== DATA LISTING

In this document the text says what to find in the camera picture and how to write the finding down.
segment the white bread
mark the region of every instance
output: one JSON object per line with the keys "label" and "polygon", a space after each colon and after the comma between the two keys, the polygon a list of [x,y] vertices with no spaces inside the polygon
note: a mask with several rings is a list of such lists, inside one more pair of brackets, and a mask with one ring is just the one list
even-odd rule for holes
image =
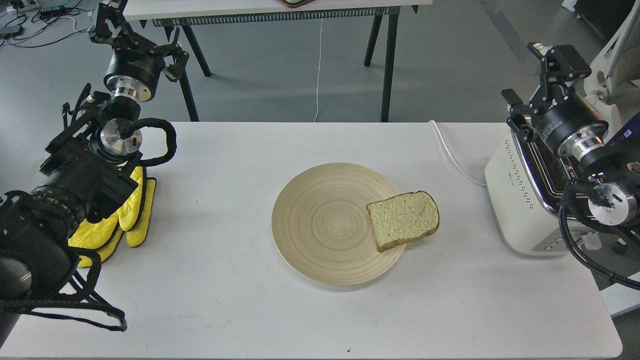
{"label": "white bread", "polygon": [[418,241],[440,226],[438,206],[426,192],[403,193],[367,205],[379,252]]}

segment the white power cord
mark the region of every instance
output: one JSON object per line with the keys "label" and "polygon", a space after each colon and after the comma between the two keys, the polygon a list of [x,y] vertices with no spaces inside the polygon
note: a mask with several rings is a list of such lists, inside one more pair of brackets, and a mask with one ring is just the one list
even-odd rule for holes
{"label": "white power cord", "polygon": [[320,113],[318,95],[320,91],[320,62],[321,61],[322,61],[322,19],[320,19],[320,54],[318,55],[318,77],[316,81],[316,118],[314,119],[314,122],[318,120],[318,114]]}
{"label": "white power cord", "polygon": [[65,19],[73,20],[73,22],[74,22],[74,31],[78,31],[78,29],[76,29],[76,20],[75,20],[74,18],[72,18],[72,17],[70,17],[70,16],[61,16],[60,18],[61,18],[61,19],[62,19],[62,18],[65,18]]}
{"label": "white power cord", "polygon": [[460,167],[460,164],[456,161],[456,158],[451,153],[451,150],[449,150],[449,147],[447,146],[447,143],[445,143],[444,137],[442,137],[442,133],[440,132],[440,128],[438,127],[438,124],[436,124],[435,120],[431,120],[431,121],[429,121],[429,123],[432,124],[433,127],[436,129],[436,132],[438,133],[438,136],[440,137],[440,142],[442,142],[442,147],[447,152],[447,154],[449,155],[450,159],[453,161],[454,165],[456,165],[456,168],[458,168],[458,171],[460,171],[460,173],[462,175],[464,175],[472,183],[474,183],[476,185],[479,185],[479,186],[486,187],[485,183],[481,183],[480,181],[476,181],[476,180],[472,179],[469,175],[467,175],[467,173],[464,170],[462,170],[462,168]]}

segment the concrete floor
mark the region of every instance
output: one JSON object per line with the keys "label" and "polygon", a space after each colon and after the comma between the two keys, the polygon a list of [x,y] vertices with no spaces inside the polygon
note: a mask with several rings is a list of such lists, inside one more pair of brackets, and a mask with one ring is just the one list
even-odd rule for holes
{"label": "concrete floor", "polygon": [[[85,0],[81,6],[96,2]],[[5,14],[0,24],[12,18]],[[84,14],[75,19],[78,29],[90,26]],[[317,121],[379,121],[386,21],[369,68],[362,61],[371,18],[322,21]],[[56,40],[69,34],[72,25],[61,19],[24,45]],[[25,35],[40,26],[27,22]],[[166,42],[164,31],[151,23],[144,30],[133,26],[159,44]],[[214,72],[203,77],[193,56],[187,66],[201,121],[314,120],[320,20],[193,30]],[[435,0],[418,14],[403,8],[390,121],[503,122],[508,114],[500,91],[514,88],[528,98],[538,86],[537,61],[525,48],[532,41],[572,44],[588,63],[604,46],[560,0]],[[193,54],[186,40],[182,43]],[[46,158],[44,147],[62,130],[61,104],[75,103],[87,82],[103,90],[110,56],[108,46],[91,43],[86,33],[38,49],[0,48],[0,193],[33,187]],[[625,96],[632,100],[621,108],[623,118],[640,110],[634,91]],[[180,86],[162,78],[156,98],[142,104],[141,117],[188,121]],[[615,320],[625,342],[620,359],[640,357],[635,341],[639,319],[634,311]]]}

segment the cable on floor
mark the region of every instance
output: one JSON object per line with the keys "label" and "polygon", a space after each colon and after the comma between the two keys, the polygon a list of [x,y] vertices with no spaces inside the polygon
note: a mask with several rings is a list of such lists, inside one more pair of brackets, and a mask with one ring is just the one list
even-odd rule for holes
{"label": "cable on floor", "polygon": [[0,13],[0,18],[1,18],[1,17],[3,17],[3,16],[5,16],[5,15],[6,15],[6,14],[8,14],[8,13],[9,13],[9,10],[5,10],[5,11],[1,12],[1,13]]}
{"label": "cable on floor", "polygon": [[320,19],[320,51],[318,55],[318,77],[316,81],[316,118],[314,119],[314,122],[318,120],[318,114],[320,113],[318,96],[320,94],[320,63],[321,62],[322,62],[322,19]]}
{"label": "cable on floor", "polygon": [[[57,14],[49,14],[49,15],[42,15],[41,13],[36,13],[34,16],[32,16],[31,18],[31,22],[34,24],[36,22],[44,22],[45,26],[43,26],[42,28],[40,28],[39,30],[37,30],[35,33],[33,33],[32,35],[29,35],[25,38],[14,38],[12,39],[12,41],[9,41],[8,39],[4,40],[2,42],[2,44],[0,44],[0,47],[2,47],[3,45],[11,45],[11,46],[15,46],[15,47],[23,47],[23,48],[28,48],[28,49],[33,49],[33,48],[37,48],[37,47],[44,47],[44,46],[48,46],[48,45],[52,45],[55,44],[57,42],[61,42],[62,40],[77,34],[77,33],[84,33],[86,32],[88,29],[82,29],[82,30],[78,30],[77,29],[77,23],[76,20],[74,18],[72,18],[71,16],[76,16],[79,15],[81,11],[83,12],[87,12],[87,10],[78,8],[77,6],[82,2],[82,0],[79,0],[74,6],[70,7],[70,8],[64,8],[61,12],[58,12]],[[26,15],[21,13],[20,14],[21,17],[23,17],[23,21],[21,22],[21,24],[26,22]],[[35,38],[36,36],[42,34],[49,26],[53,25],[55,22],[57,22],[58,20],[60,20],[61,18],[66,18],[66,19],[70,19],[74,22],[74,32],[72,32],[71,34],[67,34],[66,36],[59,38],[55,41],[52,42],[48,42],[46,44],[41,44],[41,45],[19,45],[22,44],[28,40],[31,40],[32,38]]]}
{"label": "cable on floor", "polygon": [[[25,14],[23,14],[21,12],[17,12],[15,18],[13,18],[13,20],[9,20],[9,22],[7,22],[6,24],[2,25],[2,27],[9,26],[9,24],[11,24],[14,21],[19,20],[19,19],[22,19],[22,21],[20,21],[19,24],[16,24],[16,26],[17,25],[23,25],[25,22],[27,22],[27,15],[25,15]],[[7,43],[8,43],[7,39],[3,39],[2,43],[0,43],[0,49]]]}
{"label": "cable on floor", "polygon": [[440,128],[438,127],[438,124],[435,122],[435,120],[431,120],[431,121],[429,121],[429,123],[433,125],[434,129],[436,129],[436,133],[438,133],[438,137],[440,138],[440,142],[442,143],[442,147],[447,152],[447,154],[449,155],[451,161],[453,161],[454,165],[456,165],[456,168],[458,168],[458,171],[460,171],[460,173],[462,175],[464,175],[472,183],[474,183],[476,185],[479,185],[479,186],[483,186],[483,187],[486,188],[486,184],[485,183],[481,183],[480,181],[472,179],[469,175],[467,175],[467,173],[464,170],[462,170],[462,167],[460,167],[460,164],[458,163],[458,161],[456,161],[456,158],[453,156],[453,153],[451,152],[451,150],[449,150],[449,147],[447,146],[447,143],[444,141],[444,137],[442,136],[442,133],[440,132]]}

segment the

====

The records above are to be transcribed in full, with images omitted.

• _SOLUTION TO THIS EXERCISE_:
In this document the text says what to find in the camera picture and how to write the finding down.
segment the white bread
mark the region of every instance
output: one JSON object per line with the keys "label" and "polygon", a space after each colon and after the comma between the two keys, the polygon a list of [x,y] vertices with no spaces inside the polygon
note: a mask with several rings is a list of such lists, inside one more pair of brackets, and a mask with one ring is just the one list
even-odd rule for holes
image =
{"label": "white bread", "polygon": [[418,241],[440,226],[438,206],[426,192],[403,193],[367,205],[379,252]]}

segment the white power cord
mark the region of every instance
output: one JSON object per line with the keys "label" and "polygon", a space after each colon and after the comma between the two keys, the polygon a list of [x,y] vertices with no spaces inside the polygon
note: a mask with several rings is a list of such lists, inside one more pair of brackets, and a mask with one ring is just the one list
even-odd rule for holes
{"label": "white power cord", "polygon": [[320,113],[318,95],[320,91],[320,62],[321,61],[322,61],[322,19],[320,19],[320,54],[318,55],[318,77],[316,81],[316,118],[314,119],[314,122],[318,120],[318,114]]}
{"label": "white power cord", "polygon": [[65,19],[73,20],[73,22],[74,22],[74,31],[78,31],[78,29],[76,29],[76,20],[75,20],[74,18],[72,18],[72,17],[70,17],[70,16],[61,16],[60,18],[61,18],[61,19],[62,19],[62,18],[65,18]]}
{"label": "white power cord", "polygon": [[460,167],[460,164],[456,161],[456,158],[451,153],[451,150],[449,150],[449,147],[447,146],[447,143],[445,143],[444,137],[442,137],[442,133],[440,132],[440,128],[438,127],[438,124],[436,124],[435,120],[431,120],[431,121],[429,121],[429,123],[432,124],[433,127],[436,129],[436,132],[438,133],[438,136],[440,137],[440,142],[442,142],[442,147],[447,152],[447,154],[449,155],[450,159],[453,161],[454,165],[456,165],[456,168],[458,168],[458,171],[460,171],[460,173],[462,175],[464,175],[472,183],[474,183],[476,185],[479,185],[479,186],[486,187],[485,183],[481,183],[480,181],[476,181],[476,180],[472,179],[469,175],[467,175],[467,173],[464,170],[462,170],[462,168]]}

segment the concrete floor
mark the region of every instance
output: one JSON object per line with the keys "label" and "polygon", a space after each colon and after the comma between the two keys, the polygon a list of [x,y] vertices with no spaces inside the polygon
note: a mask with several rings is a list of such lists, inside one more pair of brackets, and a mask with one ring is just the one list
even-odd rule for holes
{"label": "concrete floor", "polygon": [[[85,0],[81,6],[96,2]],[[5,14],[0,24],[12,18]],[[84,14],[75,19],[78,29],[90,26]],[[317,121],[379,121],[386,21],[369,68],[362,61],[371,18],[322,21]],[[56,40],[69,34],[72,25],[61,19],[24,45]],[[25,35],[40,26],[27,22]],[[166,42],[164,31],[151,23],[144,30],[133,26],[159,44]],[[214,72],[203,77],[193,56],[187,66],[201,121],[314,120],[320,20],[193,30]],[[435,0],[418,14],[403,8],[390,121],[503,122],[508,114],[500,91],[514,88],[528,98],[538,86],[537,61],[525,48],[532,41],[572,44],[588,63],[604,46],[560,0]],[[193,54],[186,40],[182,43]],[[46,158],[44,147],[62,130],[61,104],[75,103],[87,82],[103,90],[110,56],[108,46],[91,43],[86,33],[38,49],[0,48],[0,193],[33,187]],[[625,96],[632,100],[621,108],[623,118],[640,110],[634,91]],[[180,86],[162,78],[156,98],[142,104],[141,117],[188,121]],[[615,320],[625,342],[620,359],[640,357],[635,341],[639,319],[634,311]]]}

segment the cable on floor
mark the region of every instance
output: one JSON object per line with the keys "label" and "polygon", a space after each colon and after the comma between the two keys, the polygon a list of [x,y] vertices with no spaces inside the polygon
note: a mask with several rings is a list of such lists, inside one more pair of brackets, and a mask with one ring is just the one list
even-odd rule for holes
{"label": "cable on floor", "polygon": [[0,13],[0,18],[1,18],[1,17],[3,17],[3,16],[5,16],[5,15],[6,15],[6,14],[8,14],[8,13],[9,13],[9,10],[5,10],[5,11],[1,12],[1,13]]}
{"label": "cable on floor", "polygon": [[320,19],[320,51],[318,55],[318,77],[316,81],[316,118],[314,119],[314,122],[318,120],[318,114],[320,113],[318,96],[320,94],[320,63],[321,62],[322,62],[322,19]]}
{"label": "cable on floor", "polygon": [[[57,14],[49,14],[49,15],[42,15],[41,13],[36,13],[34,16],[32,16],[31,18],[31,22],[34,24],[36,22],[44,22],[45,26],[43,26],[42,28],[40,28],[39,30],[37,30],[35,33],[33,33],[32,35],[29,35],[25,38],[14,38],[12,39],[12,41],[9,41],[8,39],[4,40],[2,42],[2,44],[0,44],[0,47],[2,47],[3,45],[11,45],[11,46],[15,46],[15,47],[23,47],[23,48],[28,48],[28,49],[33,49],[33,48],[37,48],[37,47],[44,47],[44,46],[48,46],[48,45],[52,45],[55,44],[57,42],[61,42],[62,40],[77,34],[77,33],[84,33],[86,32],[88,29],[82,29],[82,30],[78,30],[77,29],[77,23],[76,20],[74,18],[72,18],[71,16],[76,16],[79,15],[81,11],[83,12],[87,12],[87,10],[78,8],[77,6],[82,2],[82,0],[79,0],[74,6],[70,7],[70,8],[64,8],[61,12],[58,12]],[[26,15],[21,13],[20,14],[21,17],[23,17],[23,21],[21,22],[21,24],[26,22]],[[35,38],[36,36],[42,34],[49,26],[53,25],[55,22],[57,22],[58,20],[60,20],[61,18],[66,18],[66,19],[70,19],[74,22],[74,32],[72,32],[71,34],[67,34],[66,36],[59,38],[55,41],[52,42],[48,42],[46,44],[41,44],[41,45],[19,45],[22,44],[28,40],[31,40],[32,38]]]}
{"label": "cable on floor", "polygon": [[[25,14],[23,14],[21,12],[17,12],[15,18],[13,18],[13,20],[9,20],[9,22],[7,22],[6,24],[2,25],[2,27],[9,26],[9,24],[11,24],[14,21],[19,20],[19,19],[22,19],[22,21],[20,21],[19,24],[16,24],[16,26],[17,25],[23,25],[25,22],[27,22],[27,15],[25,15]],[[7,43],[8,43],[7,39],[3,39],[2,43],[0,43],[0,49]]]}
{"label": "cable on floor", "polygon": [[440,128],[438,127],[438,124],[435,122],[435,120],[431,120],[431,121],[429,121],[429,123],[433,125],[434,129],[436,129],[436,133],[438,133],[438,137],[440,138],[440,142],[442,143],[442,147],[447,152],[447,154],[449,155],[451,161],[453,161],[454,165],[456,165],[456,168],[458,168],[458,171],[460,171],[460,173],[462,175],[464,175],[472,183],[474,183],[476,185],[479,185],[479,186],[483,186],[483,187],[486,188],[486,184],[485,183],[481,183],[480,181],[472,179],[469,175],[467,175],[467,173],[464,170],[462,170],[462,167],[460,167],[460,164],[458,163],[458,161],[456,161],[456,158],[453,156],[453,153],[451,152],[451,150],[449,150],[449,147],[447,146],[447,143],[444,141],[444,137],[442,136],[442,133],[440,132]]}

segment the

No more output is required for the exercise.